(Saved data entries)
↓

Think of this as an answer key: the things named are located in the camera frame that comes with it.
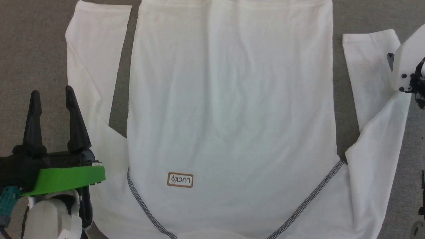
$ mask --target green strip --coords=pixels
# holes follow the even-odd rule
[[[105,180],[103,166],[47,168],[40,170],[34,190],[21,196],[56,193],[81,188]]]

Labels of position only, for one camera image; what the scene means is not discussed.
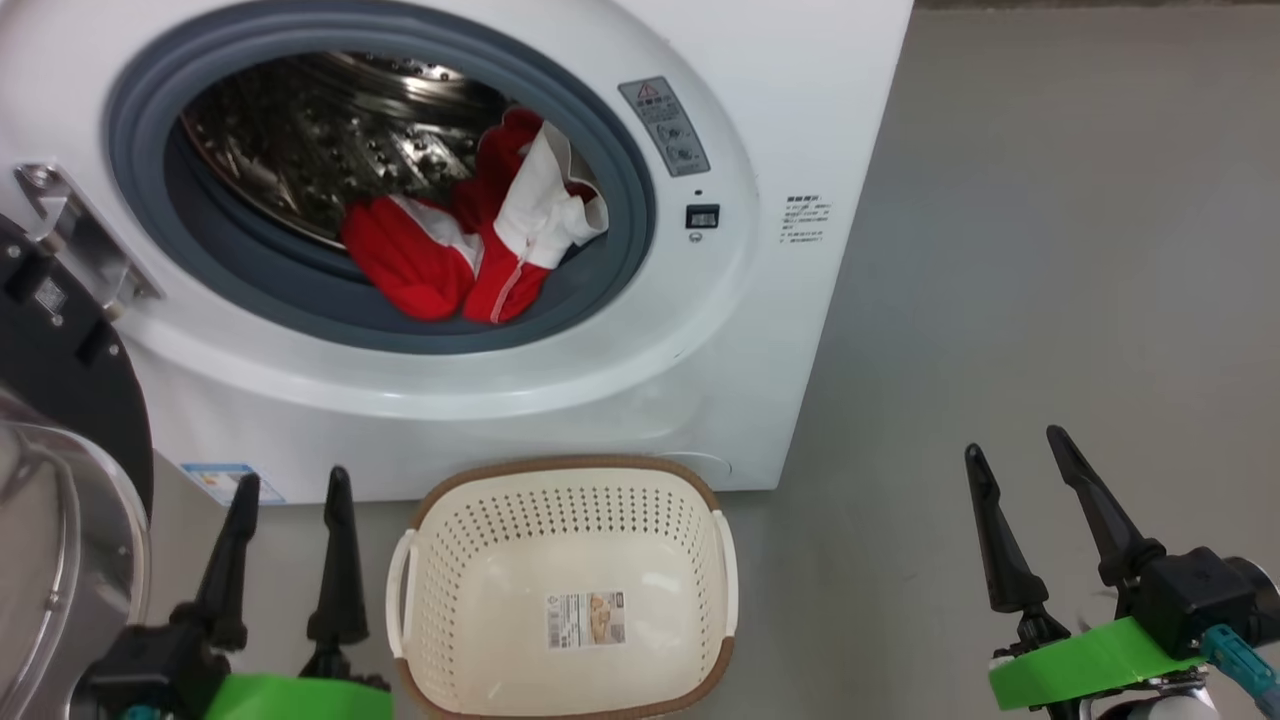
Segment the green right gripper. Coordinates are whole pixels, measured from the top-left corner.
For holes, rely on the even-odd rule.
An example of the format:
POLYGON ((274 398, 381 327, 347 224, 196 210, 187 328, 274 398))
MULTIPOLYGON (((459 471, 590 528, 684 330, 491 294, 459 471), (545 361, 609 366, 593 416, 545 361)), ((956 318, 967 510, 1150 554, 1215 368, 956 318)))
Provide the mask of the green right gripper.
MULTIPOLYGON (((1075 491, 1094 546, 1100 577, 1117 591, 1167 551, 1144 536, 1065 428, 1046 438, 1062 480, 1075 491)), ((1206 629, 1194 615, 1134 615, 1078 635, 1047 610, 1048 591, 1021 552, 1002 509, 1001 491, 979 445, 964 462, 989 607, 1016 614, 1018 642, 988 671, 997 706, 1044 710, 1052 719, 1204 719, 1207 700, 1197 667, 1206 629)))

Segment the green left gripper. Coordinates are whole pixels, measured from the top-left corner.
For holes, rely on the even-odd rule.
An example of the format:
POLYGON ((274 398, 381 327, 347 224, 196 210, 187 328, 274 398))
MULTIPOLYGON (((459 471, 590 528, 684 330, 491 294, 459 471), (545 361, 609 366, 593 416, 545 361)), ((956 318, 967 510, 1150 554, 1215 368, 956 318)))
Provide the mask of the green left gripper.
MULTIPOLYGON (((260 478, 242 477, 196 596, 195 607, 211 647, 239 652, 247 646, 243 621, 246 555, 259 520, 260 478)), ((323 511, 326 555, 306 637, 314 652, 301 676, 234 674, 221 684, 206 719, 393 719, 387 689, 349 678, 344 647, 369 635, 358 532, 349 473, 330 470, 323 511)))

↑

■ What needs to be done: Run a filter over the data above and keep each line that contains the word "whole".

■ Exercise solution:
Segment the green right gripper. Coordinates are whole pixels, measured from the top-left corner.
Segment the green left gripper. Coordinates are whole pixels, measured from the top-left corner.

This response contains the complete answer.